En el Instituto de Medicina Legal
En el Instituto de Medicina Legal
hay muertos
mujeres que esperan
psiquiatras
pandilleros
soldados
policías
gente vestida de negro
y un hombre apuesto a punto de llorar.
En la puerta,
hay un guardia extrañamente amable que te dice:
“al llegar al tubo galvanizado
cruce a la izquierda
y diríjase al módulo dos”,
y ahí,
entre la burocracia,
aparecen señoras que no han comido,
que vienen de lejos,
más allá de Apopa,
mujeres que cubren su cabeza con mantillas de encaje blanco para ir al culto
se encomiendan solo a Dios
y viven entre estructuras y hombres que destruyen su vida
en pedacitos.
Yo no quería saber pero me contaron:
ella es menor de edad y tiene un hijo de cinco meses,
su madre tiene una niña de un año
y ambas están queriendo recuperar a otra niña de cinco años
que se robó el hijo hermano con tal de contrariar
a su excompañera de vida
que es de Guatemala
y no sabe leer.
La niña sustraída vive entre hombres de dudosa actividad
y ambas denunciantes temen a un posible abuso.

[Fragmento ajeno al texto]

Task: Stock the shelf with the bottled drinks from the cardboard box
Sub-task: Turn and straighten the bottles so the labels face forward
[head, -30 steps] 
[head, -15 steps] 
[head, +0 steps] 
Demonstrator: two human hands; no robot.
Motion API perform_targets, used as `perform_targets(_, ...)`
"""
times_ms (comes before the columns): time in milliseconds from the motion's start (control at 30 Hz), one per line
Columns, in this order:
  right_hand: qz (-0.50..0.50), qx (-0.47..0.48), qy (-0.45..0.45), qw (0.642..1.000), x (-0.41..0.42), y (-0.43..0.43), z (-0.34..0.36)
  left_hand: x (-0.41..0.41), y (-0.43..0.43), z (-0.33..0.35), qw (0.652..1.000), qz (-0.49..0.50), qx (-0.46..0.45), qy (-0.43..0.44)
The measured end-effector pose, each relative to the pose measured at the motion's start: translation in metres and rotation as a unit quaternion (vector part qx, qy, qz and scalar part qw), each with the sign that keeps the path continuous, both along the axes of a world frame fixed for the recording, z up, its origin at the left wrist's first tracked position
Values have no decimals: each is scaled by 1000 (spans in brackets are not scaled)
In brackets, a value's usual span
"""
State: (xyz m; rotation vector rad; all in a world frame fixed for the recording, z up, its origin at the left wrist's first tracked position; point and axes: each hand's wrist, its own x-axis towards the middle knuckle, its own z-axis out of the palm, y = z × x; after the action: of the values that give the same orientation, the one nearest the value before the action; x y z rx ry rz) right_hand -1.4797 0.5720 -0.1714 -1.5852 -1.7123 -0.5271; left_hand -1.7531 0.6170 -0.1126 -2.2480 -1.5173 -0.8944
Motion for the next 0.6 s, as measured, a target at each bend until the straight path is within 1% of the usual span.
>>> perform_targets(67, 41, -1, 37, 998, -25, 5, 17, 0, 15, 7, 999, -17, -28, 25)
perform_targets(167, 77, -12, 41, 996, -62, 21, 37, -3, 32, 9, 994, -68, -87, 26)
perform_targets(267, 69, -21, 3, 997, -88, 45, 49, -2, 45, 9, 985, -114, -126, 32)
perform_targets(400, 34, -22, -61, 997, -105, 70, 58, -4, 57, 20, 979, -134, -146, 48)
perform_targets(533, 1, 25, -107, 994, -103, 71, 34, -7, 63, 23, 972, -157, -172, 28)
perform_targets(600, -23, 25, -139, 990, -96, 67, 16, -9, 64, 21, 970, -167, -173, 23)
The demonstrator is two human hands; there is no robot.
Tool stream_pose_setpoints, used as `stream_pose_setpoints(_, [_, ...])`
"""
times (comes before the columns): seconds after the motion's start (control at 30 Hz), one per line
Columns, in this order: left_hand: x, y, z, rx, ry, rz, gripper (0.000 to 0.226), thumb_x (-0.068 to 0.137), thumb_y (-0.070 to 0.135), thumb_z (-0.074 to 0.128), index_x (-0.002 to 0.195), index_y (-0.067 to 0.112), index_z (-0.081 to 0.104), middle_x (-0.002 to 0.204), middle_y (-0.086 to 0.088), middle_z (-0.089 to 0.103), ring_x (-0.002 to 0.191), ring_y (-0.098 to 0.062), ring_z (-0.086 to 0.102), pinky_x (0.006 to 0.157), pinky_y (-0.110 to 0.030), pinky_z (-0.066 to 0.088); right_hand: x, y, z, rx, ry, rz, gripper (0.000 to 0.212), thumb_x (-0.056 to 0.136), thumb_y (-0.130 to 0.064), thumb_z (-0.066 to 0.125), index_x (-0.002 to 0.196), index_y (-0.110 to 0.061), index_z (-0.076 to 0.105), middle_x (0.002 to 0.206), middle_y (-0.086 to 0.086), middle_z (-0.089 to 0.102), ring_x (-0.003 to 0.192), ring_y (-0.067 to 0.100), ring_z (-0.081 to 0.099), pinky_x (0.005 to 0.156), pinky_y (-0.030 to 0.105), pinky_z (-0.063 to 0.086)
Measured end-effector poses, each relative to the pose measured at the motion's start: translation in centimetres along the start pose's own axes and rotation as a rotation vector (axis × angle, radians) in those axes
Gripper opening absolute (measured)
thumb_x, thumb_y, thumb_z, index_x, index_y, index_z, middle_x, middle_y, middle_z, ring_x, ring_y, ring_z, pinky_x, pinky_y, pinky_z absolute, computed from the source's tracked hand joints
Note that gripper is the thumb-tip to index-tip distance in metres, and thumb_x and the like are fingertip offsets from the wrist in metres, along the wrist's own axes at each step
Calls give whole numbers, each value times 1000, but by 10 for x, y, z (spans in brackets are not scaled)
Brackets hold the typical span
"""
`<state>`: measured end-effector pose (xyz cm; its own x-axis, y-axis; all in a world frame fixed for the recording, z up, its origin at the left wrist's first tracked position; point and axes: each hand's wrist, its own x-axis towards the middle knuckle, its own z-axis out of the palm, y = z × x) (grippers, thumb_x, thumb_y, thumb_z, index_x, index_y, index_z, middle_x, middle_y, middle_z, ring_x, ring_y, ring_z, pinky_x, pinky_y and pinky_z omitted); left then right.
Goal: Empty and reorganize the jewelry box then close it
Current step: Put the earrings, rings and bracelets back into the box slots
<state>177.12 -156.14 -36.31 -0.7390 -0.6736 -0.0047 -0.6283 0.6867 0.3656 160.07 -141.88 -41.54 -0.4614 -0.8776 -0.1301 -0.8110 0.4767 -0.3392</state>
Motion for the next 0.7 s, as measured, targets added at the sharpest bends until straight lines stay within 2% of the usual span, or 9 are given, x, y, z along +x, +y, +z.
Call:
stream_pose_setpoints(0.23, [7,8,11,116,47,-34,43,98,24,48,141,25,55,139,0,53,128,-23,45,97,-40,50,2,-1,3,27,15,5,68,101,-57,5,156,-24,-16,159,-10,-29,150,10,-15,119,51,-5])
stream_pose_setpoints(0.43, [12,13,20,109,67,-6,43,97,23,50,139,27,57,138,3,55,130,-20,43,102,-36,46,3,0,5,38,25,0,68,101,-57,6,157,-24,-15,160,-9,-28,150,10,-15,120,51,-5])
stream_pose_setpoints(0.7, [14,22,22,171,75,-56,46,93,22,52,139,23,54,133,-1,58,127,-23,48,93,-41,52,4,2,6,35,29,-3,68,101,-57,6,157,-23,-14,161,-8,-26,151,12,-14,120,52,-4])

Los bebés de las señoras no han comido
succionan el pecho
pellizcan galletas
y yo no quisiera que
ningún bebé
estuviera en Medicina Legal
pero ahí están
cerca de los cadáveres
y el pandillero encadenado
con sus decenas de hojas
de audiencias jurídicas que
ojalá
un día terminen.
La mujer mayor canta
una canción religiosa
para calmar a la niña de sus brazos.
El defensor público se les coló
porque tiene que irse a las 9:30 a.m.,
“así son los hombres”,
nos quejamos,
siempre quieren pasar primero
hasta en la fila de la desgracia
y la tragedia.
Dicen mi nombre en voz alta
en medio de tantas historias ajenas
que secan mi garganta.
Paso a mi trámite
que es un trámite
nada grave al parecer
frente a todo lo que me rodea.
Me despido de mis amigas repentinas,
me duele volver a ver atrás.
Ahora que es cerca de la medianoche,
pienso en ellas.
Ojalá que hayan llegado con bien
allá
adelante de Apopa
donde viven muchos hombres
que eligen destruir la vida de las mujeres
en pedacitos.
* Estos poemas forman parte del libro Más allá de la aureola marrón y núbil, Premio Tessa Bartók de la editorial Kalina en El Salvador.

Autor
Lauri García Dueñas
/ San Salvador, El Salvador, 1980. Poeta, dramaturga y periodista. Maestra en Comunicación y Cultura por la UNAM, gracias a una beca de la Fundación Heinrich Böll. Entre sus libros de poemas se encuentran Del mar es el ahogo (XVII Premio Interamericano de Poesía Navachiste 2009), El tiempo es un texto indescifrable (2012), La tía (2016) y Atávica memoria: Virginia (2018), entre otros. Es además co-autora de los libros de investigación periodística: Tribus urbanas en El Salvador (2011) y El asesinato de Roque Dalton. Mapa de un largo silencio (2012). Ha escrito las obras de teatro Mientras más se grita menos se mata (2011), Mamífera (2017), El deseo de los otros no se puede controlar (2018), Del otro lado del cielo (2019) y No todo está perdido (2020). Su obra ha merecido numerosos premios.